Main developments
Brent crude settled 4.2 per cent higher at $112.57 a barrel — its highest closing price since July 2022 — after Donald Trump’s decision to give Iran a 10-day extension to open the Strait of Hormuz failed to allay fears over global energy supplies.
In a Truth Social post late on Thursday extending the deadline until April 6, Trump said talks with Tehran to end the war were “going very well”.
The increase in oil hit stocks. The S&P 500 dropped 1.7 per cent to its lowest since August and chalked up its biggest weekly drop since October. The Nasdaq Composite fell 2.1 per cent.
The US expects the war against Iran to last another two to four weeks, secretary of state Marco Rubio told his G7 partners.
Iran’s Revolutionary Guard Corps said three container ships were turned back from attempting to pass through the Strait of Hormuz.
Military strikes continued on Friday, as Israel hit Tehran, and Gulf countries faced more barrages from Iran.
Trump says US did not know Iran could fire a missile 2,700 miles
Donald Trump said the US was unaware that Iran had the capability to fire a missile 2,700 miles.

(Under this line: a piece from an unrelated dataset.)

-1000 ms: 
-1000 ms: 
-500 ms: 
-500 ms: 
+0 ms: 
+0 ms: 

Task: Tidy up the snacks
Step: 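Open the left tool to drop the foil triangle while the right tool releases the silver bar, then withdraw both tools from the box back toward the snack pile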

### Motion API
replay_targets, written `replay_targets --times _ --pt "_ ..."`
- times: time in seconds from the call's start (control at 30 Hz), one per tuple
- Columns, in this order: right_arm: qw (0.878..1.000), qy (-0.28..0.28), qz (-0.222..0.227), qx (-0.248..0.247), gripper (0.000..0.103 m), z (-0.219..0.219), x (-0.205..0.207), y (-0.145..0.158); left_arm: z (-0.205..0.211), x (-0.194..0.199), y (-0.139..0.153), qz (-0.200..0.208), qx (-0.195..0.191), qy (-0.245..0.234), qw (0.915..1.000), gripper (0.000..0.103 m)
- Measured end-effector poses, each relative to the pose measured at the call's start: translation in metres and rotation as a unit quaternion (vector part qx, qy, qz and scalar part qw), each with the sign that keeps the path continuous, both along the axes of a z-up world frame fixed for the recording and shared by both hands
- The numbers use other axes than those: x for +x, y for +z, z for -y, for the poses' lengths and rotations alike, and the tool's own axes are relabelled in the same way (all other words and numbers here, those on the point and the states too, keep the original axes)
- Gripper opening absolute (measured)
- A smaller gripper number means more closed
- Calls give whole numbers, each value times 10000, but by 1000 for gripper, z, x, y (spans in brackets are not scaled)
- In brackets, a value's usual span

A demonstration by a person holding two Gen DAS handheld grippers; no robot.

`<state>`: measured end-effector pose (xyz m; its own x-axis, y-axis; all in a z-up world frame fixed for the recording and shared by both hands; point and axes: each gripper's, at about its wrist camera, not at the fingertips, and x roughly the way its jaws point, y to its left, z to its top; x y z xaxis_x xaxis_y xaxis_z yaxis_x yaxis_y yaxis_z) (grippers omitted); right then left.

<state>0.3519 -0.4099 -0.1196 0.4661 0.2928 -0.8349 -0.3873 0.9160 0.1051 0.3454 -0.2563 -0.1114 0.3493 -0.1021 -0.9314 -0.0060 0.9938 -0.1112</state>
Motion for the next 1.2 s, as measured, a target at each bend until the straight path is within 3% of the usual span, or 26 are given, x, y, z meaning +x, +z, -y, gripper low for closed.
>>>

“They didn’t say they had that. Nobody knew they had that,” the US president said at a Saudi Arabian investor conference in Miami on Friday, referring to Tehran’s recent attempt to strike the US and British military base at Diego Garcia, an island in the Indian Ocean.
“So we learned a lot,” Trump said.
Trump urges Saudi crown prince to normalise diplomatic ties with Israel
Donald Trump urged Saudi Arabian Crown Prince Mohammed bin Salman to normalise diplomatic ties with Israel by joining the Abraham Accords, the landmark foreign policy of the US president’s first term that led to several Middle Eastern countries formally recognising Israel.
“The Middle East will be transformed” as a result of the US and Israel’s nearly four-week war there, Trump told Saudi Arabian investors at a conference in Miami on Friday night.
“I hope you’re going to be getting into the Abraham Accords, finally,” he said, addressing the crown prince. “Will you please go back and explain it’s time now?”
The prince has consistently expressed his disapproval of Israel’s war in Gaza.
Saudi Arabian officials have said it would not be possible to normalise the kingdom’s relationship with Israel without concrete steps towards Palestinian statehood, which Israel categorically rejects.